Requirement> In the data below, which lines hold "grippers"? Copy every one.

Dataset items

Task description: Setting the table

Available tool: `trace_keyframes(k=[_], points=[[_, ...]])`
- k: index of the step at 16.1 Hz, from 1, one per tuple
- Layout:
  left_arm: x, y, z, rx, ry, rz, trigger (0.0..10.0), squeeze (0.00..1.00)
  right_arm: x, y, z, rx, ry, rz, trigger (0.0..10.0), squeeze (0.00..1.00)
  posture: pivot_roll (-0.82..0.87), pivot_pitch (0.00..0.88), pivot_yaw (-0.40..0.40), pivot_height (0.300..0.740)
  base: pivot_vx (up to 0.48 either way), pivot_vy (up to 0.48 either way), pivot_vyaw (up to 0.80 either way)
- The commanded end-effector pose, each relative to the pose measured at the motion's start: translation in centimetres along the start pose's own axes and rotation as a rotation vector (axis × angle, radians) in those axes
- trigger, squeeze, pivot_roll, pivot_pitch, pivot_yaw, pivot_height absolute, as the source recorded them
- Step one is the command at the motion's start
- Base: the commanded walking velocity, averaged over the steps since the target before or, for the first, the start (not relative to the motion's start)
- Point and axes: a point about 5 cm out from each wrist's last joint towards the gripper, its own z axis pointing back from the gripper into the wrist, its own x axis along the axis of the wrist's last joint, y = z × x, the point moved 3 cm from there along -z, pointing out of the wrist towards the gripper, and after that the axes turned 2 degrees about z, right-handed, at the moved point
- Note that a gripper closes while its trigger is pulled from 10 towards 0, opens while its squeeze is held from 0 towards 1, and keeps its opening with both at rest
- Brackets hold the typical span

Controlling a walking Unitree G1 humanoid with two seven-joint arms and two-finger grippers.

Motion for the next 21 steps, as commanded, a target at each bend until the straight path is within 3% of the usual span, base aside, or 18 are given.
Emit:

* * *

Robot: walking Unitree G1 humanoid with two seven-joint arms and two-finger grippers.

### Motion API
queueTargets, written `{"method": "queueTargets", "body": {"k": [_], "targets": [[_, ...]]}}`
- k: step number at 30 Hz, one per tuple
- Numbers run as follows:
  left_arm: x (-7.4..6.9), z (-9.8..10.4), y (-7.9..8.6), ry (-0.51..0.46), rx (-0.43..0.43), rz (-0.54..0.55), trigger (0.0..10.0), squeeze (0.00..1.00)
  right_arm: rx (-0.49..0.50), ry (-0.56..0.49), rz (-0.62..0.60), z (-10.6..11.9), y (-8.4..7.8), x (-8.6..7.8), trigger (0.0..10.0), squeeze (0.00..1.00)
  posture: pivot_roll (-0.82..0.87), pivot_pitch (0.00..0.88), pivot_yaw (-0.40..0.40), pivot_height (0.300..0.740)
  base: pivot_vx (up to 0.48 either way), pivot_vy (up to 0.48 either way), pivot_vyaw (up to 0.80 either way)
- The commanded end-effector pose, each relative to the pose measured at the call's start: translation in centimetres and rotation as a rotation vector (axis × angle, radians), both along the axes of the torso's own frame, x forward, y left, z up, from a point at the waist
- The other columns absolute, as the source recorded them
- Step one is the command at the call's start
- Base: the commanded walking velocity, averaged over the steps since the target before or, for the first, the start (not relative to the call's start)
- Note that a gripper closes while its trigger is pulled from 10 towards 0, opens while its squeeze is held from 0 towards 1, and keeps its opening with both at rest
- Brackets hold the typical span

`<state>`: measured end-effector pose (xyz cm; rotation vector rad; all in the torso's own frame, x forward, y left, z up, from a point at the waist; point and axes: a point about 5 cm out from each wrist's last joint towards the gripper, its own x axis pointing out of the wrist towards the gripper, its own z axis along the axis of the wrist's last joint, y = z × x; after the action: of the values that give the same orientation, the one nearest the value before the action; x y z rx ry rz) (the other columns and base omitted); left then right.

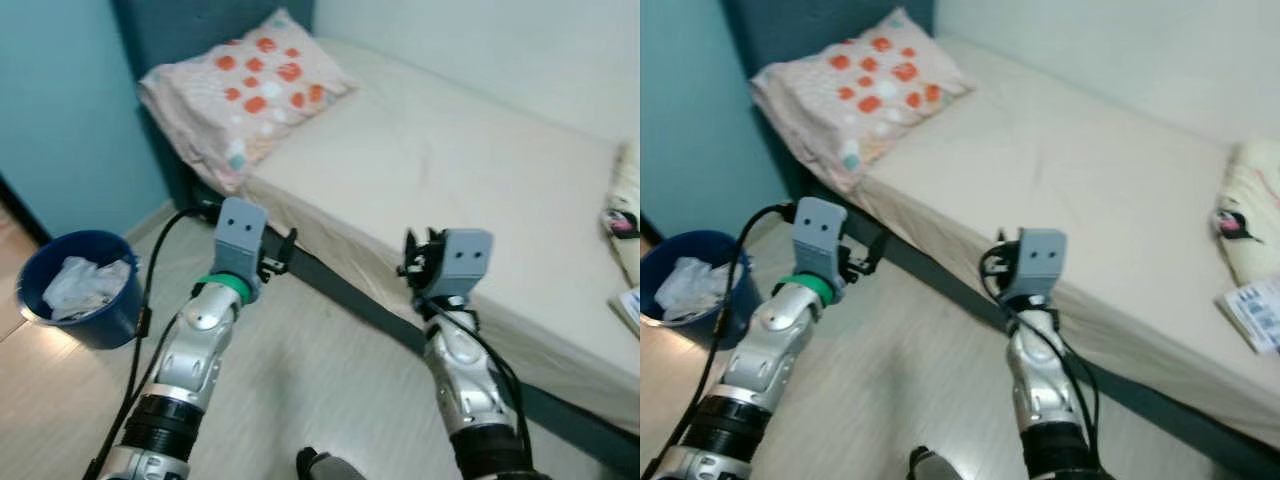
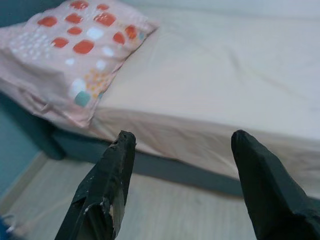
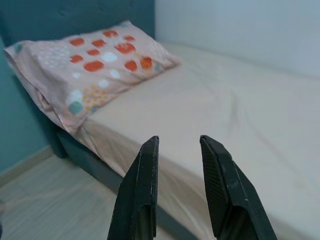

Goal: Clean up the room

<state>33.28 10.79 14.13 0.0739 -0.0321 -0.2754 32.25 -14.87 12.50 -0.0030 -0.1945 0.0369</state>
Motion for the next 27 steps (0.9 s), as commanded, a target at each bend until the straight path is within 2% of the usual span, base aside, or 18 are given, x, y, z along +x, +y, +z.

Completed task>
Controlling a walking Unitree G1 humanoid with two seven-joint arms and two-finger grippers.
Robot: walking Unitree G1 humanoid with two seven-joint arms and two-finger grippers.

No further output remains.